Aamir Mohd, Mittal Kundan, Kaushik Jaya Shankar, Kashyap Haripal, Kaur Gurpreet
Department of Pediatrics, Pt B D Sharma PGIMS, Rohtak, Haryana, 124001, India.
Indian J Pediatr. 2014 Nov;81(11):1167-70. doi: 10.1007/s12098-014-1415-6. Epub 2014 Apr 15.
To determine the sociodemographic and clinical factors leading to stress among parents whose children are admitted in pediatric intensive care unit (PICU).
A prospective observational study was conducted in PICU of a tertiary care hospital of north India. Parents of children admitted to PICU for at least 48 h duration were eligible for participation. At the end of 48 h, parental stress was assessed using parental stress scale (PSS:PICU) questionnaire which was administered to the parents. Baseline demographic and clinical parameters of children admitted to PICU were recorded. The parental stress was compared with demographic and clinical characteristics of children using appropriate statistical methods.

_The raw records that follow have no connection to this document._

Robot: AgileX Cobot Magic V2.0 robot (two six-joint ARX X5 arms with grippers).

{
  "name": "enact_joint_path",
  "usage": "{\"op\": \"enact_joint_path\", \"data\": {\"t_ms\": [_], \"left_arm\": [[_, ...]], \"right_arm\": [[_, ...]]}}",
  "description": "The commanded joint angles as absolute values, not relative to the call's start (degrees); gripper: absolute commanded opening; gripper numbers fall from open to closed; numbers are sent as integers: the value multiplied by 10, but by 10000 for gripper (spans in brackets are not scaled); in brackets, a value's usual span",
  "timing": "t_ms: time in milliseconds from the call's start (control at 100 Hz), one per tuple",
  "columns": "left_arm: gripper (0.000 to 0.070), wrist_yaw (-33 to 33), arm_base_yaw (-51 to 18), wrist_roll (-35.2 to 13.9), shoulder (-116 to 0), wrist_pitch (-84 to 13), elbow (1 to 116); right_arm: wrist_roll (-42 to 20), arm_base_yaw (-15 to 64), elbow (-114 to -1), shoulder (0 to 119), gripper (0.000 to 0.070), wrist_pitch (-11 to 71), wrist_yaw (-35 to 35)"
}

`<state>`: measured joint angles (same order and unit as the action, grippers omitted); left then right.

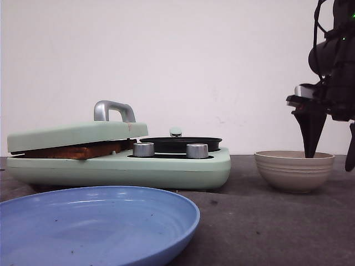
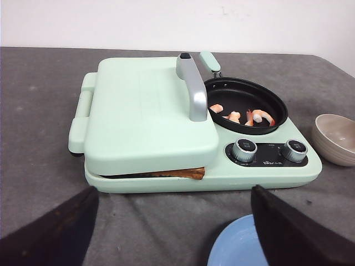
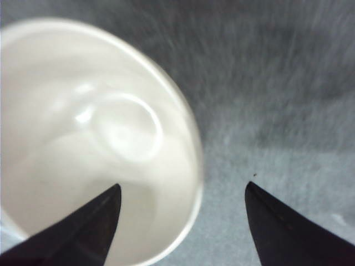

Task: Make breakfast with bread and shrimp
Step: 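Raise the right gripper up out of the bowl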

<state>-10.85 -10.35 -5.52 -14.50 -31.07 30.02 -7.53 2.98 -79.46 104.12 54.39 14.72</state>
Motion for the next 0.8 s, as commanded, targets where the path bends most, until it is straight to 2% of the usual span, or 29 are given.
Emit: {"op": "enact_joint_path", "data": {"t_ms": [0, 420, 550, 640, 790], "left_arm": [[470, -112, -103, -54, -145, -304, 305], [470, -112, -103, -54, -145, -304, 305], [470, -112, -103, -54, -145, -304, 305], [470, -112, -103, -55, -145, -304, 305], [470, -112, -103, -63, -145, -303, 305]], "right_arm": [[-67, 31, -807, 1025, 440, 535, 145], [-63, 32, -807, 868, 439, 483, 152], [-67, 33, -807, 819, 436, 463, 187], [-67, 40, -807, 785, 332, 450, 216], [-61, 66, -807, 743, 143, 438, 224]]}}
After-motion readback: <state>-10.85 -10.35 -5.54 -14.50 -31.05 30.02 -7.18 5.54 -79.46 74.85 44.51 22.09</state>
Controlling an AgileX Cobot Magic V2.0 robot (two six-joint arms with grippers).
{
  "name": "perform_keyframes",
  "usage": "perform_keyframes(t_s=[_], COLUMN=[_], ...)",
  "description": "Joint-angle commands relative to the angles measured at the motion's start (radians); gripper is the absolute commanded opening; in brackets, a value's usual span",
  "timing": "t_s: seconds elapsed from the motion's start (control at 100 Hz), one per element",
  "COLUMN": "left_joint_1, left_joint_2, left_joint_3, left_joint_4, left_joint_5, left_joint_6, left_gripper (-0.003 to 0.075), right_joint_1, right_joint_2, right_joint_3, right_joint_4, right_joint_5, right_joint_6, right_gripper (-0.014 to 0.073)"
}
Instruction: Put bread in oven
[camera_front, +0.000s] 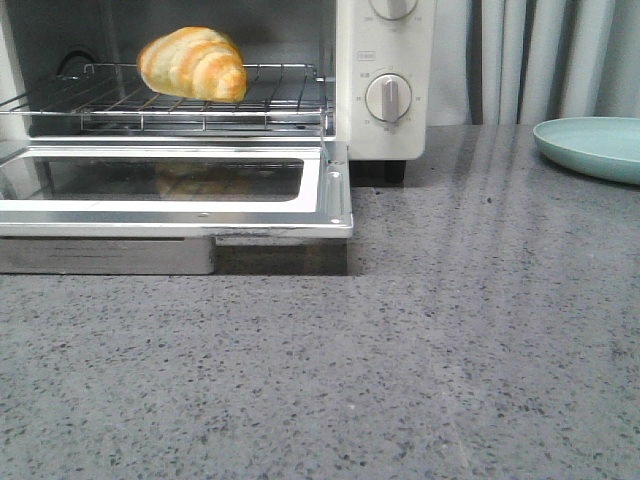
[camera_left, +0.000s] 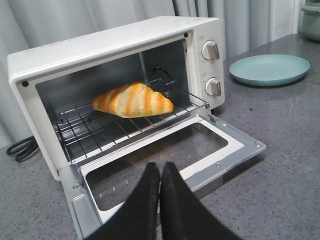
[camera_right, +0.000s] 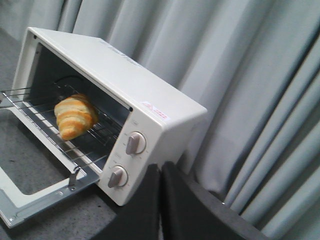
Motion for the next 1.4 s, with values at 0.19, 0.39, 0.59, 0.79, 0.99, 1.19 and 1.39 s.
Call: perform_keyframes(t_s=[0.19, 0.39, 0.59, 0.79, 0.99, 1.19, 1.39], left_joint_1=[0.002, 0.002, 0.002, 0.002, 0.002, 0.002, 0.026], left_joint_2=[0.012, 0.012, 0.012, 0.012, 0.012, 0.012, 0.005], left_joint_3=[0.009, 0.009, 0.009, 0.009, 0.009, 0.045, 0.145], left_joint_4=[-0.026, -0.029, -0.029, -0.029, -0.029, -0.03, 0.108], left_joint_5=[-0.134, -0.134, -0.134, -0.134, -0.134, -0.141, -0.219], left_joint_6=[-0.001, -0.001, -0.001, -0.001, -0.001, -0.001, 0.005], left_gripper=[-0.0021, -0.0021, -0.0021, -0.0021, -0.0021, -0.0021, -0.0022], right_joint_1=[-0.017, -0.017, -0.017, -0.017, -0.017, -0.017, -0.017], right_joint_2=[-0.117, -0.117, -0.117, -0.117, -0.117, -0.117, -0.117], right_joint_3=[0.127, 0.149, 0.149, 0.149, 0.149, 0.149, 0.149], right_joint_4=[-0.063, -0.059, -0.058, -0.058, -0.058, -0.058, -0.058], right_joint_5=[-0.047, -0.077, -0.11, -0.104, -0.104, -0.104, -0.104], right_joint_6=[0.081, 0.304, 0.313, 0.313, 0.313, 0.313, 0.313], right_gripper=[-0.0067, -0.0069, -0.0069, -0.0069, -0.0069, -0.0069, -0.0069])
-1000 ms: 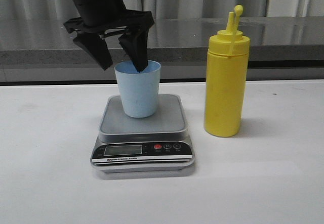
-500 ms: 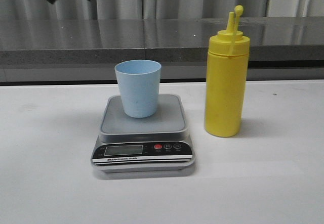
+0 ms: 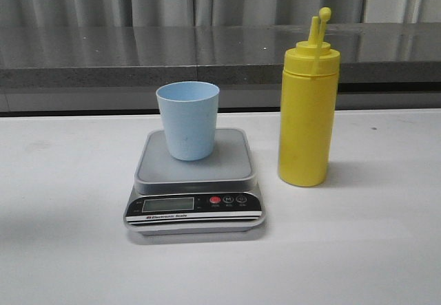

A total of 49 parents were finally eligible for participation. Mean (SD) parental stress scores was highest in domains of procedures [1.52 (0.66)] and behavior and emotional [1.32 (0.42)] subscales. Mean (SD) total parental stress score among intubated children [1.31 (0.25)] was significantly more than among non intubated children [0.97 (0.26)] (p < 0.001). However, parental stress score were comparable in terms of gender (p = 0.15) and socioeconomic status (p = 0.32). On subscale analysis, it was found that professional communication is a significant stressor in age groups 0-12 mo [0.61(0.41)] (p = 0.02). It was observed that parents of intubated children were significantly stressed by the physical appearance of their children (p < 0.001), procedures performed on them (p = 0.008) and impairment in parental role (p = 0.002). Total parental stress score had a positive correlation with PRISM score (r = 0.308).
Indian parents are stressed maximally with environment of PICU. Factor leading to parental stress was intubation status of the child and was not affected by gender or socio demographic profile of the parents.
确定儿科重症监护病房(PICU)收治患儿的家长产生压力的社会人口统计学和临床因素。
在印度北部一家三级护理医院的PICU进行了一项前瞻性观察研究。入住PICU至少48小时的患儿家长有资格参与。48小时结束时,使用家长压力量表(PSS:PICU)问卷对家长进行评估,以评估家长压力。记录入住PICU患儿的基线人口统计学和临床参数。使用适当的统计方法将家长压力与患儿的人口统计学和临床特征进行比较。
共有49位家长最终符合参与条件。在操作[1.52(0.66)]以及行为和情绪[1.32(0.42)]子量表领域,平均(标准差)家长压力得分最高。插管患儿的平均(标准差)家长总压力得分[1.31(0.25)]显著高于非插管患儿[0.97(0.26)](p<0.001)。然而,家长压力得分在性别(p=0.15)和社会经济地位(p=0.32)方面具有可比性。在子量表分析中,发现专业沟通在0至12个月龄组[0.61(0.41)]中是一个重要的压力源(p=0.02)。观察到插管患儿的家长因孩子的外貌(p<0.001)、对孩子进行的操作(p=0.008)以及家长角色的受损(p=0.002)而承受显著压力。家长总压力得分与PRISM评分呈正相关(r=0.308)。
印度家长在PICU环境中压力最大。导致家长压力的因素是孩子的插管状态,且不受家长的性别或社会人口统计学特征影响。